Re: [RFC PATCH 0/4] SGX shmem backing store issue

Dave Hansen <dave.hansen@xxxxxxxxx> · Wed, 4 May 2022 16:50:54 -0700

On 5/4/22 16:36, Reinette Chatre wrote:
> The page fault handler cannot check for SGX_ENCL_PAGE_BEING_RECLAIMED
> until the reclaimer releases the mutex.

Ahh, got it now.  I thought the mutex wasn't held on the reclaimer side.
 Thanks for the refresher.

>> One other thing.  The role of encl->lock here is very important.
>> Without it, two concurrent page faults could do their individual
>> memset(), each see !pcmd_page_empty, then decline to truncate the page.
> 
> Your argument is not clear to me. Yes, this would be an issue (and
> that will not be the only issue) if the enclave mutex is not held
> by the page fault handler ... but the enclave mutex _is_ held by the
> page fault handler.

It would just be nice to clearly state the locking logic in the eventual
changelog.

>> Also, given the challenges here, I do think we should check the
>> pcmd_page after truncate to ensure it is still all zero's.
> 
> Could you please elaborate the challenges?

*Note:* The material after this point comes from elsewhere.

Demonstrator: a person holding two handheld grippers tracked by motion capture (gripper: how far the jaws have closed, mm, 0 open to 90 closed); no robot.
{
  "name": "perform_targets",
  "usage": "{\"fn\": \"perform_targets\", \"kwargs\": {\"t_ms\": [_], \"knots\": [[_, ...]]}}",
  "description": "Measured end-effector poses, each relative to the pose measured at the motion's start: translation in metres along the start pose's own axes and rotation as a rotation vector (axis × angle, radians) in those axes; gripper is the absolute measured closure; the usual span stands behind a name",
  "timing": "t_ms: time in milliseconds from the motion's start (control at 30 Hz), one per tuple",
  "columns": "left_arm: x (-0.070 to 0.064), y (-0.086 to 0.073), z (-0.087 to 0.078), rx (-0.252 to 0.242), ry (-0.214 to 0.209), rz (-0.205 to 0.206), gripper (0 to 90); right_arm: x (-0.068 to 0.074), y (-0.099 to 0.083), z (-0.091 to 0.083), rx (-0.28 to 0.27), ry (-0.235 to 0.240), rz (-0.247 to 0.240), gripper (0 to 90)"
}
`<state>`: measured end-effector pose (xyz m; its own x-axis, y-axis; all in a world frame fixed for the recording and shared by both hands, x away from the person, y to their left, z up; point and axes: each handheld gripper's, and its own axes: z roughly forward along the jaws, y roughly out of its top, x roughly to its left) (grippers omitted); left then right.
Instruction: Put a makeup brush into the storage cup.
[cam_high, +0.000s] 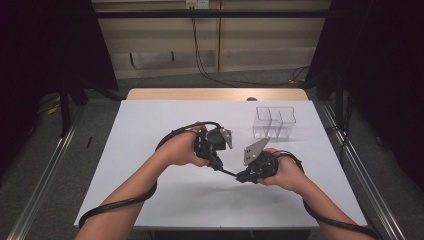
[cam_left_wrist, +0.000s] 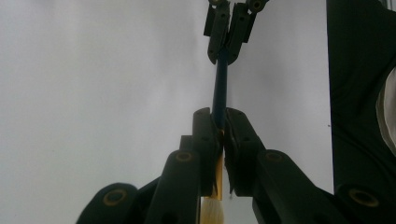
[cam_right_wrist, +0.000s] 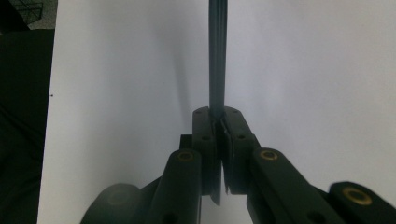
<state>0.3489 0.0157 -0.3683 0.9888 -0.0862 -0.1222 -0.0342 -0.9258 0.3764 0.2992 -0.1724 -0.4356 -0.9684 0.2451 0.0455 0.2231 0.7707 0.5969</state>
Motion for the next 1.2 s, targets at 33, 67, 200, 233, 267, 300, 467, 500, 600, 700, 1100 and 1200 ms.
{"fn": "perform_targets", "kwargs": {"t_ms": [33, 67, 200, 233, 267, 300, 467, 500, 600, 700, 1100, 1200], "knots": [[0.0, -0.001, 0.0, -0.006, -0.004, -0.006, 83.3, 0.001, 0.0, 0.0, -0.001, 0.004, 0.012, 85.4], [0.0, -0.001, 0.0, -0.011, -0.001, -0.008, 83.2, 0.0, -0.001, 0.001, -0.004, 0.001, 0.003, 85.4], [0.001, -0.006, 0.0, -0.029, -0.005, -0.012, 82.6, 0.001, -0.002, 0.0, -0.01, 0.004, 0.013, 85.5], [0.002, -0.007, 0.001, -0.035, -0.004, -0.013, 81.8, 0.001, -0.002, 0.0, -0.008, 0.001, 0.015, 85.5], [0.002, -0.009, 0.001, -0.039, 0.003, -0.019, 80.6, 0.001, -0.002, 0.0, -0.006, -0.003, 0.014, 85.5], [0.002, -0.01, 0.001, -0.044, 0.011, -0.021, 79.0, 0.001, -0.002, -0.001, -0.003, -0.003, 0.015, 85.5], [0.003, -0.02, -0.001, -0.095, 0.028, -0.066, 70.0, 0.0, -0.005, -0.001, -0.008, -0.011, 0.018, 85.5], [0.004, -0.022, -0.001, -0.1, 0.034, -0.057, 66.8, 0.0, -0.005, -0.002, -0.001, -0.016, 0.023, 85.6], [0.004, -0.028, -0.002, -0.134, 0.042, -0.09, 59.2, -0.001, -0.007, -0.003, -0.005, -0.018, 0.028, 85.6], [0.005, -0.033, -0.003, -0.167, 0.063, -0.104, 50.8, -0.001, -0.008, -0.004, -0.005, -0.027, 0.034, 85.6], [0.007, -0.05, 0.0, -0.292, 0.11, -0.166, 18.0, -0.002, -0.018, -0.009, -0.065, -0.052, 0.081, 85.6], [0.007, -0.054, 0.0, -0.327, 0.12, -0.174, 13.0, -0.002, -0.021, -0.01, -0.082, -0.056, 0.09, 85.6]]}}
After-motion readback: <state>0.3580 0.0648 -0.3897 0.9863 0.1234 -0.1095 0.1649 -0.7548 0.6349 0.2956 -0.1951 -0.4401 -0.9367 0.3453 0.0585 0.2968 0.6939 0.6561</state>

I do not think it would
> help the issue at hand at all to add a check since this is done with
> the mutex held while the reclaimer has a reference to the page but no
> mutex ... as long as the page fault handler has that mutex it can write
> and check the PCMD page all it want, the new changes would occur to the
> PCMD page when it (the page fault handler) releases the mutex and the
> reclaimer attempts to use the page it has a reference to.

I'm just asking for a debugging check that looks at the page *after* is
has been truncated to ensure it is zero, in case another bug creeps in here.